Hello, recursion! At last, we meet. On day 13, having abandoned harassing monkeys and algorithms on graphs to find the best paths1, we are grappling with deciphering a help message.

Part 1

Our multi-function device still does not seem to be working properly, despite having a screen that allows it to display as many as 8 characters. We soon discover that we receive the signal packets in a random order. Our (first) task is to find which pairs of packets are in the correct order. But order according to what criteria? Here are the first lines of the example input:

[1,1,3,1,1]  
[1,1,5,1,1]

[[1],[2,3,4]]  
[[1],4]

Packets are represented by lists that can contain either integers or other lists. We have to compare pairs of elements for each packet, and there are three rules for establishing an order:

  1. If they are integers, the order is the usual one: smaller numbers will come first. In the first case of the example, 1 vs. 1 is not decisive, but 3 vs. 5 is obvious.
  2. If both elements are lists, we compare their elements one by one. If the first list contains an integer greater than its corresponding one in the second list, then the order of the packets is wrong. If the first list contains fewer elements than the second, the order is correct (and will be incorrect vice versa). If the order cannot be determined, we must continue with the next part of the input.
  3. If only one of the two elements is an integer and the other is a list, we must convert the integer to a list (like 1 β†’ [1]) and retry the comparison.
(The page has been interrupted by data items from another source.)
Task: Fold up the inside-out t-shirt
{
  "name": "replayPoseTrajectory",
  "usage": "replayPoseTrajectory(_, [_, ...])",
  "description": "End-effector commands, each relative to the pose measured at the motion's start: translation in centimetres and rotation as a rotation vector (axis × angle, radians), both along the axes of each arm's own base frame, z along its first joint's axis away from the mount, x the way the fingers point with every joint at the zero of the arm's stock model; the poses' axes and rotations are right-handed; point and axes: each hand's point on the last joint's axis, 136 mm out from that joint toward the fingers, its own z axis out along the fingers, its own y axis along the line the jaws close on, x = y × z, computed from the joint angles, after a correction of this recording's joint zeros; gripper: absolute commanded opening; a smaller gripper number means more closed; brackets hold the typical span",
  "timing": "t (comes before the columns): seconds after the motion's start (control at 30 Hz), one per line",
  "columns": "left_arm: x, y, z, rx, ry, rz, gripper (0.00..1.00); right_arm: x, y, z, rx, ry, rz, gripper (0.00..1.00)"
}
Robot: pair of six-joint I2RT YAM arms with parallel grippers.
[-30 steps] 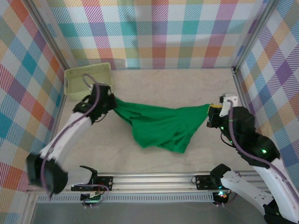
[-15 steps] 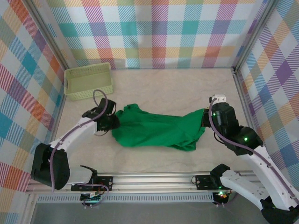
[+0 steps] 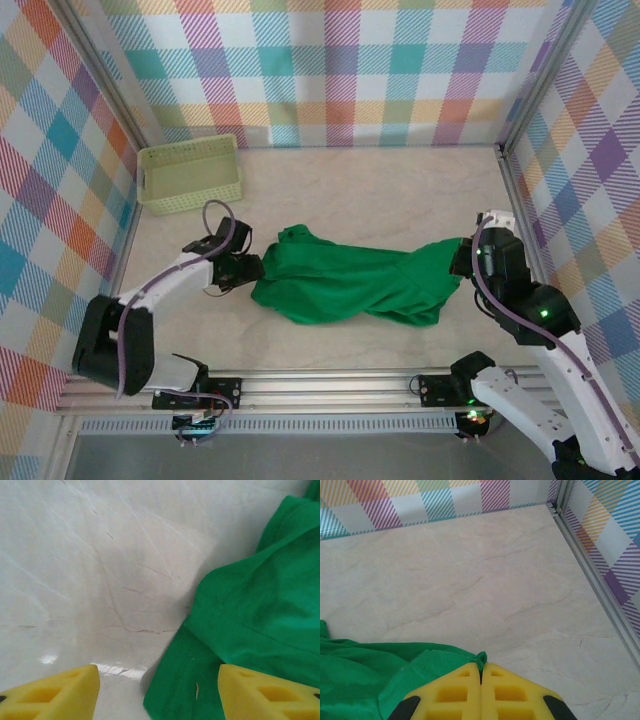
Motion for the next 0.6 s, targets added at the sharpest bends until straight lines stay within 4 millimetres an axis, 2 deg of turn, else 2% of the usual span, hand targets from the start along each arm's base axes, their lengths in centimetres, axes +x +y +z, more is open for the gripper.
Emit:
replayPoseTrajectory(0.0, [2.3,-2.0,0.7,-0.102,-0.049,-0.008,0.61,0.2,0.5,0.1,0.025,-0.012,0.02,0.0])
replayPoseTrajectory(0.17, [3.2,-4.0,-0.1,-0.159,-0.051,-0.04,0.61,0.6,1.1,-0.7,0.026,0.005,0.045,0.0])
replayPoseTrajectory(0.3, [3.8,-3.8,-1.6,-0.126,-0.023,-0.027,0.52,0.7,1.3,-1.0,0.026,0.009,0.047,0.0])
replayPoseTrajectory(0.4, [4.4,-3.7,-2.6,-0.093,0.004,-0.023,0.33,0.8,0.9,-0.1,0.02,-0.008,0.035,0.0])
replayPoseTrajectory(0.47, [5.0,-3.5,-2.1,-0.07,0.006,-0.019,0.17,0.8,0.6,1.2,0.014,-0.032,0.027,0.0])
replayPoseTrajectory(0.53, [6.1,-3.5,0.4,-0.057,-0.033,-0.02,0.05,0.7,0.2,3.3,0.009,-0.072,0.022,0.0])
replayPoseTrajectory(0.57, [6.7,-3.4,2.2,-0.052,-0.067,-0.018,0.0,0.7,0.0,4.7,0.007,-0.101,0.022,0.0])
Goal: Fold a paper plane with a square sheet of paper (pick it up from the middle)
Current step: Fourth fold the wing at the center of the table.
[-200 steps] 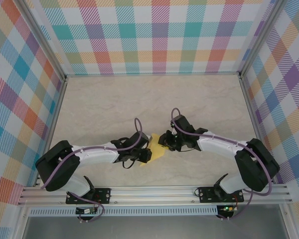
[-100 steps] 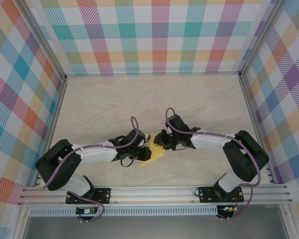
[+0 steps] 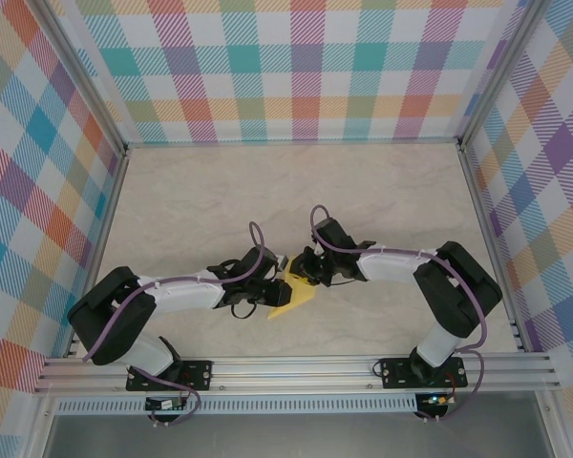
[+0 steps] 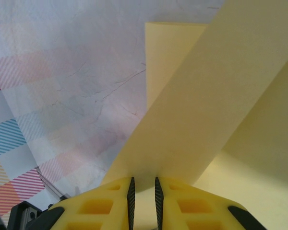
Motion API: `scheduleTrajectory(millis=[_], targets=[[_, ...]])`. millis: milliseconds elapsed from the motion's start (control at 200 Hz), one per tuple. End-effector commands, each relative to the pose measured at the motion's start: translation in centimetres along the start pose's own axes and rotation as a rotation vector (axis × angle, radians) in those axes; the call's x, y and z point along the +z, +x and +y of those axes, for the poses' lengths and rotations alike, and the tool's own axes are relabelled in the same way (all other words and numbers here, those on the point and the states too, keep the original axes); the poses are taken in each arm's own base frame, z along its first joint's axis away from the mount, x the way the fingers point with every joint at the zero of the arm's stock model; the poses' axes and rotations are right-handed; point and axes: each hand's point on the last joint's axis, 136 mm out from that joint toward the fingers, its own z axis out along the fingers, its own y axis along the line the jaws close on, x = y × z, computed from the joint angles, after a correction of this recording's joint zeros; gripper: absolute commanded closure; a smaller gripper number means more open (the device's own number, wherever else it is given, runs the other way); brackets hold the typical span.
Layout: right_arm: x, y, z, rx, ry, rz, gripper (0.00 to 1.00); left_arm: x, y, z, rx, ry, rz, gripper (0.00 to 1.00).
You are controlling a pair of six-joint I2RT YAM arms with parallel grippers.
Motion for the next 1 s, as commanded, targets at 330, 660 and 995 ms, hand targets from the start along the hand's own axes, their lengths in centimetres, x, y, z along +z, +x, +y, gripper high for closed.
scheduleTrajectory(millis=[330, 660, 995], targets=[[0.0, -0.4, 0.3, 0.013, 0.023, -0.016, 0.79, -1.6, 1.6, 1.0, -0.015, -0.001, -0.004, 0.73], [0.1, -0.2, 0.2, 0.011, 0.027, -0.007, 0.79, -1.2, 1.9, 1.3, -0.015, -0.012, 0.006, 0.77], [0.2, -0.2, 0.0, 0.014, 0.036, -0.003, 0.79, -0.8, 2.3, 1.9, -0.021, -0.031, 0.019, 0.85]])
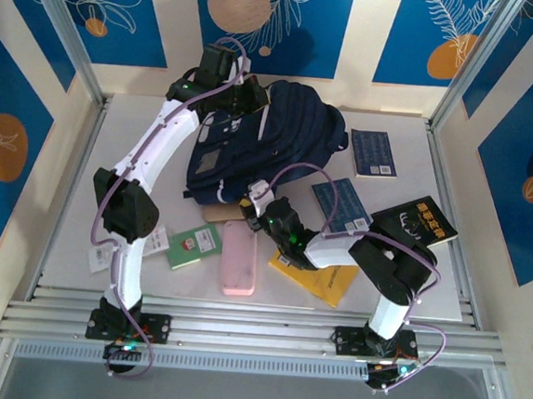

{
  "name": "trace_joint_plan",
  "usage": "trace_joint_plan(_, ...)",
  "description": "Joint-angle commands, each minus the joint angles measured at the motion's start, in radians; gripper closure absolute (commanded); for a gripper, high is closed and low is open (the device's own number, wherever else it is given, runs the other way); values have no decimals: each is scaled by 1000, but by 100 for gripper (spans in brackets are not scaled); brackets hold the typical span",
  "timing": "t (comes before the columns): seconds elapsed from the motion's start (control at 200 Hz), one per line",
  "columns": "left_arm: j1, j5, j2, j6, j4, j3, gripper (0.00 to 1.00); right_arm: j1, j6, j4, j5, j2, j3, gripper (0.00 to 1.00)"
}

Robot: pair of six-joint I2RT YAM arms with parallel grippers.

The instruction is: Pack the student bag

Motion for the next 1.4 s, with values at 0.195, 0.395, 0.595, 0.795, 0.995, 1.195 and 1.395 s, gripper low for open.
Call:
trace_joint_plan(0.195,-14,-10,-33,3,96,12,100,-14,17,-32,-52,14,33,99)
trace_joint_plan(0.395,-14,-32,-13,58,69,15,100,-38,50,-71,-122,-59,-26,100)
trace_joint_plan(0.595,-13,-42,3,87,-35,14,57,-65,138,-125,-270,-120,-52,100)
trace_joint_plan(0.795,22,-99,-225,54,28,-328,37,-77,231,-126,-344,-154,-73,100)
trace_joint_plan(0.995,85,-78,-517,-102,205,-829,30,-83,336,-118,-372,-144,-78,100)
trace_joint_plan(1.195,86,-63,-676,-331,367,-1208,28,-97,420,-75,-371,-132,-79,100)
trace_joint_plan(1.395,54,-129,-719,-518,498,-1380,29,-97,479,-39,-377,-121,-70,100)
It is clear that the gist of the solution to this problem will be the function that performs the comparison. Such a function will inevitably be a recursive function.

Reading the input presents no particular difficulty, but we must find an agile way to read strings that look like lists as objects of type list. To do this, we have the built-in function eval() whose β€œargument is parsed and evaluated as a Python expression”2.

The result will be an array (list of lists), each row a pair of packets, whatever composition we have. Now for the interesting part. We need to loop over this array and compare the individual pairs. We need to remember the three rules above to understand how the function should behave, which is as follows:

def compare(p1, p2):
    """Compare two packets"""
    # (1) check if both args are integers
    if isinstance(p1, int):
        if isinstance(p2, int):
            # < 0 means correct ordering
            # 0 means undefined
            # > 0 wrong ordering
            return p1 - p2
        # (2a) 'p2' must be a list, but 'p1' is not
        p1 = [p1]

    # (2b) 'p1' must be a list
	#      'p2' must be as well if it's not already
    if isinstance(p2, int):
        p2 = [p2]

    # (3) recursively compare two lists
    for x, y in zip(p1, p2):
        if (r := compare(x, y)):
            return r

    # (4) compare lengths
    return len(p1) - len(p2)

(1) The first part compares the two arguments if they are both integers. In that case, it returns their difference (we will see in Part 2 why it will simplify our lives).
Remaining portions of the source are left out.